Weight Training will be 4-5 days a week with some cardio on off-days. I am strength training and corrective exercises at the moment to correct some weaknesses, consists of 1 big lift per day with some supplement exercises and a lot of foam rolling and stretching beforehand.

Cardio: I'm someone who prefers to cardio in a group setting than solo (I feel better and push myself more), so I probably will book spinning classes/trx etc 1-2 times a week as well as some jogging etc.

*3rd cycle, first Cutting cycle:*

Since I feel on previous cycles I tolerated things well I want to try some new compounds and see how these are and then I can share my knowledge and experience instead of reading a few posts and waffling on about my 'pretend experiences'.

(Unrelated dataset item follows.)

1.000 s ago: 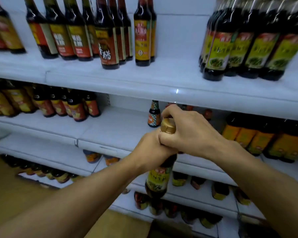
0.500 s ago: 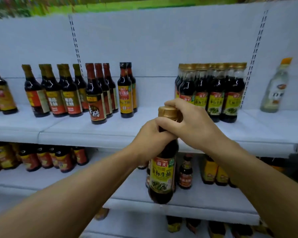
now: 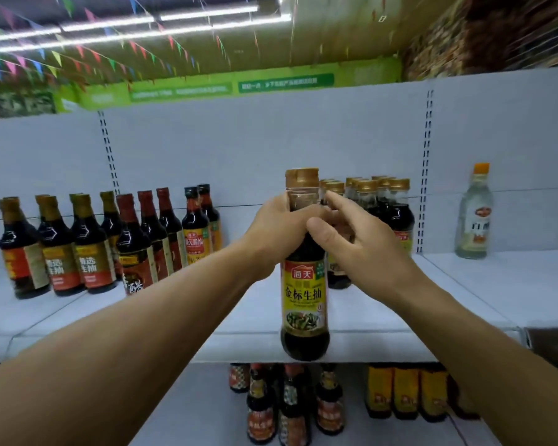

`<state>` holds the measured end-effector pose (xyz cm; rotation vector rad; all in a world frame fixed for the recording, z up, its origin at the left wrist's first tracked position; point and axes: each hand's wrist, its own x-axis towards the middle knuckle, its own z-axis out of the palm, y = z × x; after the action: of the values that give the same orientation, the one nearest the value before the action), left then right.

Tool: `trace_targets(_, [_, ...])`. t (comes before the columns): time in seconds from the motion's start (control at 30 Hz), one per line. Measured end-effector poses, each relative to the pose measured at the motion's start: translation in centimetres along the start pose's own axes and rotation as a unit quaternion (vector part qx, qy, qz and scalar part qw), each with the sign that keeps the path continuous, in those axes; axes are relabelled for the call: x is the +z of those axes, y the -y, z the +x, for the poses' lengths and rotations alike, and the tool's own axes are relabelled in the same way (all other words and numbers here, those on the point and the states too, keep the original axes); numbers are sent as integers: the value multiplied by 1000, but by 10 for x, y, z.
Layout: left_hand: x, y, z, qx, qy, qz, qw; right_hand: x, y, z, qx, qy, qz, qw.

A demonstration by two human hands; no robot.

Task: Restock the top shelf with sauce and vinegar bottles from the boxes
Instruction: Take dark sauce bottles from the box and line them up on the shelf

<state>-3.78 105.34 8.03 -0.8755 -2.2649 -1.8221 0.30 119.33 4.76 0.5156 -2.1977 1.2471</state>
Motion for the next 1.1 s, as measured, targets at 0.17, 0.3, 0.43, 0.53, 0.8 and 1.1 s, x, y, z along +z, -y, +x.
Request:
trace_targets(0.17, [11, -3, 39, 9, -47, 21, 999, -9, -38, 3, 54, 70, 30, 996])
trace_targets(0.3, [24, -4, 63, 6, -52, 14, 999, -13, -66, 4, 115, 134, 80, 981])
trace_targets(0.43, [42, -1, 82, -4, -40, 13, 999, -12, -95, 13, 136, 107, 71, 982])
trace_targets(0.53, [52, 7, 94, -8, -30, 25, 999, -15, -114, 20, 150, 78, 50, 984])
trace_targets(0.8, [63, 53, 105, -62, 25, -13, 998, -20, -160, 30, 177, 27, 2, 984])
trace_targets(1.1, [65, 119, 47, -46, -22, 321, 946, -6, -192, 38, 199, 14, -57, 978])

DNP - 250mg for 12 days at the start (I have researched into this and I am excited and nervous at the same time of this potentially lethal product). This is just for a quick start to the process really maybe burn off a few pounds, would be happily liking 2-3kg or so of fat here after water bloat disappears. I could also use this again at the end of cycle or whatever since I will have some leftover. I also did consider clen.

After 12 days I will commence:

1-14 - Test E 600mg a week (frontload 1st wk (did not frontload on previous cycles) - vials are 300mg, might try get it towards the 500 mark if I can)

1-7 - Pro-rip (50mg var + winny)

12-16 - Pro-rip (50mgvar+winny) to run right up to the day of PCT.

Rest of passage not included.